3.4 Dust modeling

PB 8 is known to be very dusty (e.g. Lenzuni et al., 1989; Stasinska & Szczerba, 1999), which must influence the radiative processes in the nebula. Lenzuni et al. (1989) studied the IRAS measurements (25, 60 and 100 $\mu$m fluxes), and derived a dust temperature of $T_{\rm d} = 85 \pm 0.4$K, an optical depth of $\tau($Ly-c$)=0.63$ and a dust-to-gas mass ratio of $\rho_{\rm d}/\rho_{\rm g} =0.0123$ from a blackbody function fitted to the IRAS data. Similarly, Stasinska & Szczerba (1999) determined $T_{\rm d} = 85$K, but $\rho_{\rm d}/\rho_{\rm g} =0.0096$ from the broad band IRAS data. From the comparison of the mid-IR emission with a blackbody model of $150$K, Todt et al. (2010) suggested that it possibly contains a warm dust with different dust compositions. We notice that the models MC1 and MC2 cannot provide thermal effects to account for the Spitzer IR continuum, so a dust component is necessary to reproduce the spectral energy distribution (SED) of the nebula observed in the IR range. The third model (MC3) presented here treats dust properties of PB 8 using the dust radiative transfer features included in the MOCASSIN (Ercolano et al., 2005). Discrete grain sizes have been chosen based on the size range given by Mathis et al. (1977). The absence of the 9.7 $\mu$m amorphous silicate feature in the IR spectrum of PB 8 is commonly observed in O-rich circumstellar envelopes, which could imply this PN has a carbon-based dust. However, the strong features at 23.5, 27.5, and 33.8 $\mu$m are mostly attributed to crystalline silicates (Molster et al., 2002). The features seen at 6.2, 7.7, 8.6, and 11.3 $\mu$m are related to polycyclic aromatic hydrocarbons (PAHs) (García-Lario et al., 1999), together with broad features at 21 and 30 $\mu$m corresponding to a mixed chemistry having both O-rich and C-rich dust grains. The far-IR emission fluxes at 65 and 90 $\mu$m (Yamamura et al., 2010) could be related to relatively warm forsterite grains, which emit at a longer wavelength. The 65 $\mu$m emission may be related to a crystalline water-ice structure, although its presence cannot be confirmed at the moment.
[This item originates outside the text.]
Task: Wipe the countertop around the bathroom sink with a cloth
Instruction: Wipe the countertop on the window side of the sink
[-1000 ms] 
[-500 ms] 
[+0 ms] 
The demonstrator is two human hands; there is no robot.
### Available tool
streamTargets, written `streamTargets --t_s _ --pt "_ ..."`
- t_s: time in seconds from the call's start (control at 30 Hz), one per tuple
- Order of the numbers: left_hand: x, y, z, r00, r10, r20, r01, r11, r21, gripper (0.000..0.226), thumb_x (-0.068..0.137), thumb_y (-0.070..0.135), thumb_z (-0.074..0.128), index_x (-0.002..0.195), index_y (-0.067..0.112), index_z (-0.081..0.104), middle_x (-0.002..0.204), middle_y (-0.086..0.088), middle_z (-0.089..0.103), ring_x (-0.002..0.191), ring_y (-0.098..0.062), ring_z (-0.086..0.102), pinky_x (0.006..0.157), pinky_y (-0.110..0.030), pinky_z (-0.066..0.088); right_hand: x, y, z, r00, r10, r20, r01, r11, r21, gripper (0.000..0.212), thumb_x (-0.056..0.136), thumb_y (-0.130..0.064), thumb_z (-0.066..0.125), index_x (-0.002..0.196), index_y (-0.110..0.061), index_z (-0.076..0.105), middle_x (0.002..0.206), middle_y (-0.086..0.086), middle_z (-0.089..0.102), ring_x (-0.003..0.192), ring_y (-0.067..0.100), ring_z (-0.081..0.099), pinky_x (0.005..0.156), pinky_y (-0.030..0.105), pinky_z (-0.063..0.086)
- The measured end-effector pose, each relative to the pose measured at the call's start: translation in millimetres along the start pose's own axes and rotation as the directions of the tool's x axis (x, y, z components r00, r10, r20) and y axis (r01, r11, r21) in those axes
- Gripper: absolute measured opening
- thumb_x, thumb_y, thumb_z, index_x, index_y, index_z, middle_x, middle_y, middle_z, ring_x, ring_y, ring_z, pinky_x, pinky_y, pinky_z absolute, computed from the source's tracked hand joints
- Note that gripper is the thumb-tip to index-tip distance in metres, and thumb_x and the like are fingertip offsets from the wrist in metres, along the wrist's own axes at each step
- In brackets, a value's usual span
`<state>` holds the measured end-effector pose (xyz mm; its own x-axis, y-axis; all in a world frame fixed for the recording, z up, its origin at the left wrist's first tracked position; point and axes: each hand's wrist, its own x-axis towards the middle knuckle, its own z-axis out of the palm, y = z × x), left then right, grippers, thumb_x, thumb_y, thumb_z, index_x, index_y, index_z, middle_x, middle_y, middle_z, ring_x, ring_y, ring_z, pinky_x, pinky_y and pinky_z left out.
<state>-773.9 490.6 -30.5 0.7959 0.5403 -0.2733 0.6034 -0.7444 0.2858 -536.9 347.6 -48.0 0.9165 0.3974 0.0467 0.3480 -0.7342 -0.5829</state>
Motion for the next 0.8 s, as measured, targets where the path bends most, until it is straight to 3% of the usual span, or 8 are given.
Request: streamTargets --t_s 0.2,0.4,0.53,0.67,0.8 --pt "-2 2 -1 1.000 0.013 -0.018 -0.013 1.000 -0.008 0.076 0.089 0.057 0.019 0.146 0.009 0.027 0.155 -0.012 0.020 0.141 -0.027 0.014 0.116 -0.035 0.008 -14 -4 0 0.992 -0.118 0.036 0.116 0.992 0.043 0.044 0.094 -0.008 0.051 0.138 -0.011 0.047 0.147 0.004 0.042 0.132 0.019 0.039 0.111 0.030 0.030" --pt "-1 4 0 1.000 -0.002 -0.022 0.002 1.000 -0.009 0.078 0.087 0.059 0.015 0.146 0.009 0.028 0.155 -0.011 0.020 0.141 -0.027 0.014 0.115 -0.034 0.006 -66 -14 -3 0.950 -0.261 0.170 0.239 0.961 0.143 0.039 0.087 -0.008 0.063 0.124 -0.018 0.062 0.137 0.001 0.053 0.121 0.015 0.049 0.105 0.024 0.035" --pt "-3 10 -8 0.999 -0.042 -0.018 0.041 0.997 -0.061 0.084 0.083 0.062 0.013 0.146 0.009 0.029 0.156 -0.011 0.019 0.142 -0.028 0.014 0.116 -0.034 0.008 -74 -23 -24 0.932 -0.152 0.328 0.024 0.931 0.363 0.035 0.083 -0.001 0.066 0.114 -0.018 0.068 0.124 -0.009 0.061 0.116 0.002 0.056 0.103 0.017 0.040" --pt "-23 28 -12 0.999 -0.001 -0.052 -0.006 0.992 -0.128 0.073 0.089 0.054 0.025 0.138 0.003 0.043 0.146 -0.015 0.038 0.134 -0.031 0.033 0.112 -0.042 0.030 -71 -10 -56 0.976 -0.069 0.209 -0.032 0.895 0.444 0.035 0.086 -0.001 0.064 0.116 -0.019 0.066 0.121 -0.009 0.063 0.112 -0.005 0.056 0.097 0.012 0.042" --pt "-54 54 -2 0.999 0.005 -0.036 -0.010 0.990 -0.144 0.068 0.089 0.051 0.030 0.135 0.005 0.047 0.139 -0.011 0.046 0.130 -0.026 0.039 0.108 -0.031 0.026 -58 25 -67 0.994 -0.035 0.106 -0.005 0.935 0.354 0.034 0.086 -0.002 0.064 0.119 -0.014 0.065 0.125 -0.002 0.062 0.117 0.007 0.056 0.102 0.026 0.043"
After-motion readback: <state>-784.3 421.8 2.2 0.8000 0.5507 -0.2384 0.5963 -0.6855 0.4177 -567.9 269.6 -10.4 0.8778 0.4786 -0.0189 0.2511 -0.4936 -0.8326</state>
Figure: Observed Spitzer spectrum (black line) of PB8 are compared with the continuum predicted by the model MC2 (blue line) and MC3 (red line). It also shows the photometric measurements for 12, 25, 60, and 100 $\mu$m (denoted by green diamonds) from IRAS (Helou & Walker, 1988), 8.3, 12.1, 14.7, and 21.34 $\mu$m (orange downward triangle) from MSX (Egan et al., 2003), and the far-IR measurements (blue squares) $F$(65$\mu$m $)=5.60\pm 0.19$, $F$(90$\mu$m $)=5.83\pm 0.16$, and $F$(140$\mu$m $)=1.74\pm 3.33$ Jy from AKARI/FIS (Yamamura et al., 2010). Note that the predicted nebular SED does not contain any nebular emission line fluxes.

The thermal IR emission of PB 8 was modeled by adding a mixed dust chemistry to the pure-gas photoionization model described in the previous sections. We explored a number of grain sizes and species, which could provide a best-fitting curve to the Spitzer IR continuum (see Figure5). As seen, the model MC2 cannot produce the IR continuum, whereas the model MC3 fairly produces it. We tried to match the far-IR emission flux at 65 $\mu$m, while the 140 $\mu$m flux is extremely uncertain, $F$(140$\mu$m $)=1.74\pm 3.33$ Jy. The dust-to-gas mass ratio was varied until the best IR continuum flux was produced. Table 5 lists the dust parameters used for the final model of PB8, the dust-to-gas ratio is given in Table 3. The geometry of the dust distribution is the same as the gas density distribution. The value of $\rho_{\rm d}/\rho_{\rm g} = 0.01$ found here is in agreement with Lenzuni et al. (1989). The final dust model incorporates two different grains, amorphous carbon and crystalline silicate with optical constants taken from Hanner (1988) and Jaeger et al. (1994), respectively. We also note that the nebular SED (shown in Figure5), which is computed by MOCASSIN, does not contain any contributions from the nebular emission line fluxes.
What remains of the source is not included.